◆ **Problem to solve**: Reproduce the lines of the material exactly, excluding every image.

◆ **Information provided**:
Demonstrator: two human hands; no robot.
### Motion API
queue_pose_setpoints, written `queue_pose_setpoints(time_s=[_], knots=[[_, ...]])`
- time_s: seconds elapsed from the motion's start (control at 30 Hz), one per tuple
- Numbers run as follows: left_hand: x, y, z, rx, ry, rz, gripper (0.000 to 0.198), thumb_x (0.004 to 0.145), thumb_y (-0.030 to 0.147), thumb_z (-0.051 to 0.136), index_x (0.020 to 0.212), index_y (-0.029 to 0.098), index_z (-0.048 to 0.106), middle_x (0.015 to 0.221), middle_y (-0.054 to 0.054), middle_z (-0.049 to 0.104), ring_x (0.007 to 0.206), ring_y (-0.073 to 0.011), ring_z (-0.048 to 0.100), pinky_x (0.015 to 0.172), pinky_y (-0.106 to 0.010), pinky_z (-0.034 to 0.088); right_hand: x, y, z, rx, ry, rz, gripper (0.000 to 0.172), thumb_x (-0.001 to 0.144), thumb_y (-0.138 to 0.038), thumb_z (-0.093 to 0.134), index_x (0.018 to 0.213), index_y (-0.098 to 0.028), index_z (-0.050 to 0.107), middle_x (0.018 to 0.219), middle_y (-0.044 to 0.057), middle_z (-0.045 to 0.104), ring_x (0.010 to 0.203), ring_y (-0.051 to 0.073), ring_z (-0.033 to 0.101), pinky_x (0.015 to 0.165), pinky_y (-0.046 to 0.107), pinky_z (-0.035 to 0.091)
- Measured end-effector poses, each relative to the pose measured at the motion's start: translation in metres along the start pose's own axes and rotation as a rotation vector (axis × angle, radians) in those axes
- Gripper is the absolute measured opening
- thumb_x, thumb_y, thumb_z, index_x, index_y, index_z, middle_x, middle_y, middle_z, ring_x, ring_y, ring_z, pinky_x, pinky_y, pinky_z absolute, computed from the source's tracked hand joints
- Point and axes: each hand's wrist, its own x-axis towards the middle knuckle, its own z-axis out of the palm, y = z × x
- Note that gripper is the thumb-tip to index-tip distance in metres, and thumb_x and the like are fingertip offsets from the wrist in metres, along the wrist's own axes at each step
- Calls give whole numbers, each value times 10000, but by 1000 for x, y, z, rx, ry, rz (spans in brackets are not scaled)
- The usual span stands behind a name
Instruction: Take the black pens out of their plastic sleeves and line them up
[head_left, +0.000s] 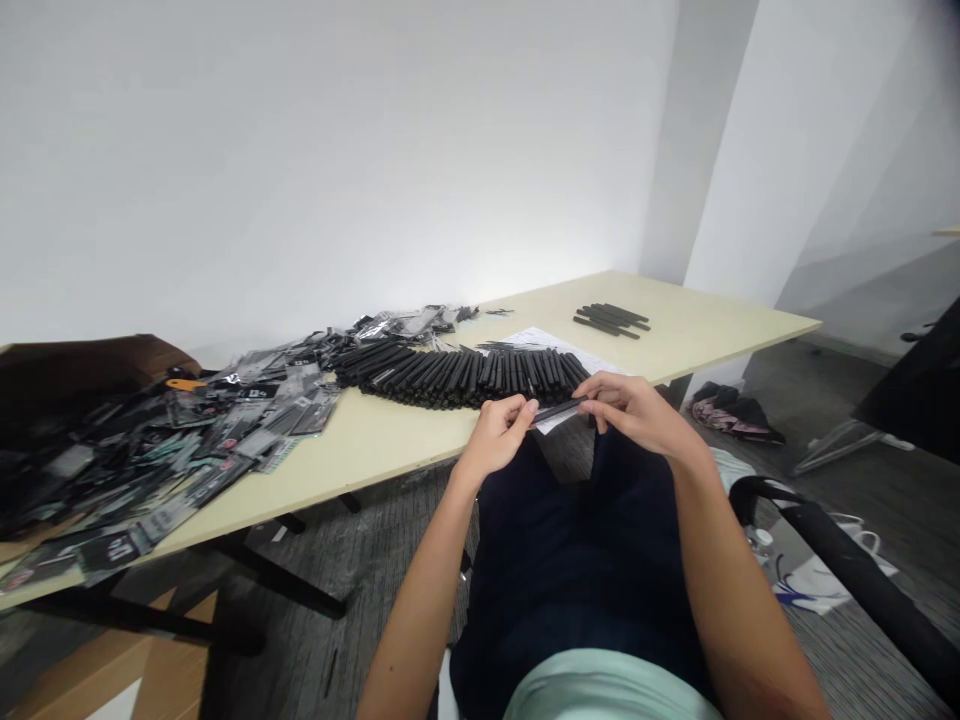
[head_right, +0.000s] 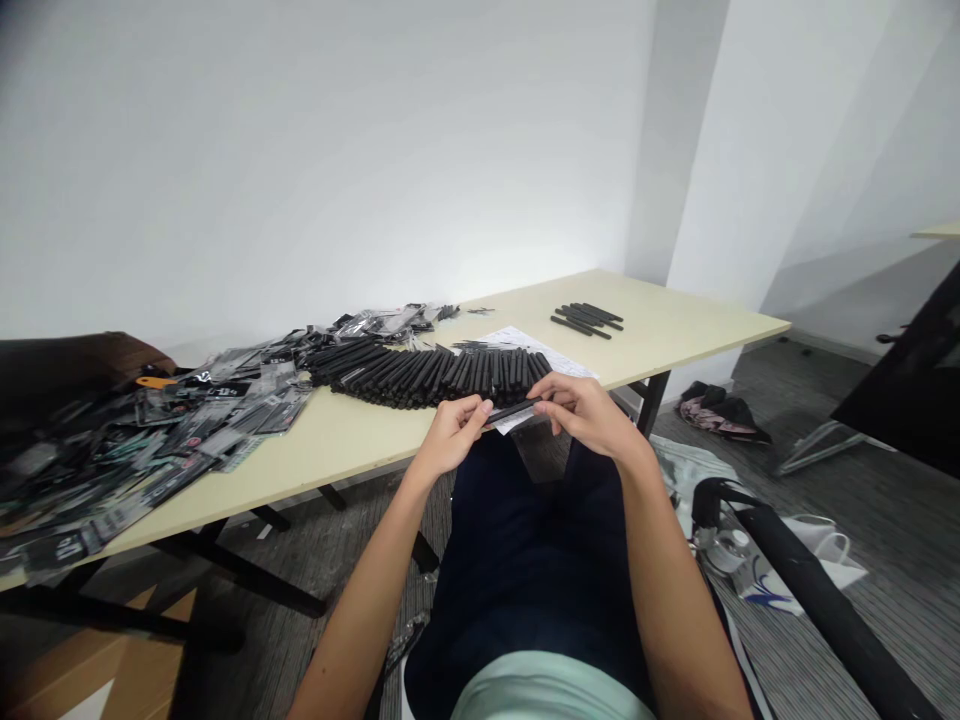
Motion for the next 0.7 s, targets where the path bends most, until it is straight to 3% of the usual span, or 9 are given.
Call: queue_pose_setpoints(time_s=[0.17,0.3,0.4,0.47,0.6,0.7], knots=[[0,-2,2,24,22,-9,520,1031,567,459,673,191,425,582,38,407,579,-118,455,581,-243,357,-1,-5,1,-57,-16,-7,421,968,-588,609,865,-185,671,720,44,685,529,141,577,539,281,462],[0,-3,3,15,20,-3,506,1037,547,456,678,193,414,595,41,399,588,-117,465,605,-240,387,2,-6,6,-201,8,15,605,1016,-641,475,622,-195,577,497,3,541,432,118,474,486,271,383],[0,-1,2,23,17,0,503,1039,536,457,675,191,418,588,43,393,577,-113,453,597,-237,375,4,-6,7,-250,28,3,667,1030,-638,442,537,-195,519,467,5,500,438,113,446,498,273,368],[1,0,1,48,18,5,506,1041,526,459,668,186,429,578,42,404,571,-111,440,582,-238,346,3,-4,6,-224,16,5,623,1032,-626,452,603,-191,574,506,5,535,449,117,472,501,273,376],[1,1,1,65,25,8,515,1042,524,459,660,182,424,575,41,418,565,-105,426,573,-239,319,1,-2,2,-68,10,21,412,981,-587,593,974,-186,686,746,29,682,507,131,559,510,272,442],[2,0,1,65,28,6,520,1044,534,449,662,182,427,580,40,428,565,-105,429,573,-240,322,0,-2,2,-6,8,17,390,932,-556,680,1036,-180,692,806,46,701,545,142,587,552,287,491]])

◆ **Problem solution**:
Demonstrator: two human hands; no robot.
### Motion API
queue_pose_setpoints, written `queue_pose_setpoints(time_s=[_], knots=[[_, ...]])`
- time_s: seconds elapsed from the motion's start (control at 30 Hz), one per tuple
- Numbers run as follows: left_hand: x, y, z, rx, ry, rz, gripper (0.000 to 0.198), thumb_x (0.004 to 0.145), thumb_y (-0.030 to 0.147), thumb_z (-0.051 to 0.136), index_x (0.020 to 0.212), index_y (-0.029 to 0.098), index_z (-0.048 to 0.106), middle_x (0.015 to 0.221), middle_y (-0.054 to 0.054), middle_z (-0.049 to 0.104), ring_x (0.007 to 0.206), ring_y (-0.073 to 0.011), ring_z (-0.048 to 0.100), pinky_x (0.015 to 0.172), pinky_y (-0.106 to 0.010), pinky_z (-0.034 to 0.088); right_hand: x, y, z, rx, ry, rz, gripper (0.000 to 0.172), thumb_x (-0.001 to 0.144), thumb_y (-0.138 to 0.038), thumb_z (-0.093 to 0.134), index_x (0.018 to 0.213), index_y (-0.098 to 0.028), index_z (-0.050 to 0.107), middle_x (0.018 to 0.219), middle_y (-0.044 to 0.057), middle_z (-0.045 to 0.104), ring_x (0.010 to 0.203), ring_y (-0.051 to 0.073), ring_z (-0.033 to 0.101), pinky_x (0.015 to 0.165), pinky_y (-0.046 to 0.107), pinky_z (-0.035 to 0.091)
- Measured end-effector poses, each relative to the pose measured at the motion's start: translation in metres along the start pose's own axes and rotation as a rotation vector (axis × angle, radians) in those axes
- Gripper is the absolute measured opening
- thumb_x, thumb_y, thumb_z, index_x, index_y, index_z, middle_x, middle_y, middle_z, ring_x, ring_y, ring_z, pinky_x, pinky_y, pinky_z absolute, computed from the source's tracked hand joints
- Point and axes: each hand's wrist, its own x-axis towards the middle knuckle, its own z-axis out of the palm, y = z × x
- Note that gripper is the thumb-tip to index-tip distance in metres, and thumb_x and the like are fingertip offsets from the wrist in metres, along the wrist's own axes at each step
- Calls give whole numbers, each value times 10000, but by 1000 for x, y, z, rx, ry, rz (spans in brackets are not scaled)
- The usual span stands behind a name
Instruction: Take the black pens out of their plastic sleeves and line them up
[head_left, +0.000s] 
[head_right, +0.000s] 
Motion for the next 0.7 s, targets where the path bends most, until it is straight to 3% of the usual span, or 9 are given.
Call: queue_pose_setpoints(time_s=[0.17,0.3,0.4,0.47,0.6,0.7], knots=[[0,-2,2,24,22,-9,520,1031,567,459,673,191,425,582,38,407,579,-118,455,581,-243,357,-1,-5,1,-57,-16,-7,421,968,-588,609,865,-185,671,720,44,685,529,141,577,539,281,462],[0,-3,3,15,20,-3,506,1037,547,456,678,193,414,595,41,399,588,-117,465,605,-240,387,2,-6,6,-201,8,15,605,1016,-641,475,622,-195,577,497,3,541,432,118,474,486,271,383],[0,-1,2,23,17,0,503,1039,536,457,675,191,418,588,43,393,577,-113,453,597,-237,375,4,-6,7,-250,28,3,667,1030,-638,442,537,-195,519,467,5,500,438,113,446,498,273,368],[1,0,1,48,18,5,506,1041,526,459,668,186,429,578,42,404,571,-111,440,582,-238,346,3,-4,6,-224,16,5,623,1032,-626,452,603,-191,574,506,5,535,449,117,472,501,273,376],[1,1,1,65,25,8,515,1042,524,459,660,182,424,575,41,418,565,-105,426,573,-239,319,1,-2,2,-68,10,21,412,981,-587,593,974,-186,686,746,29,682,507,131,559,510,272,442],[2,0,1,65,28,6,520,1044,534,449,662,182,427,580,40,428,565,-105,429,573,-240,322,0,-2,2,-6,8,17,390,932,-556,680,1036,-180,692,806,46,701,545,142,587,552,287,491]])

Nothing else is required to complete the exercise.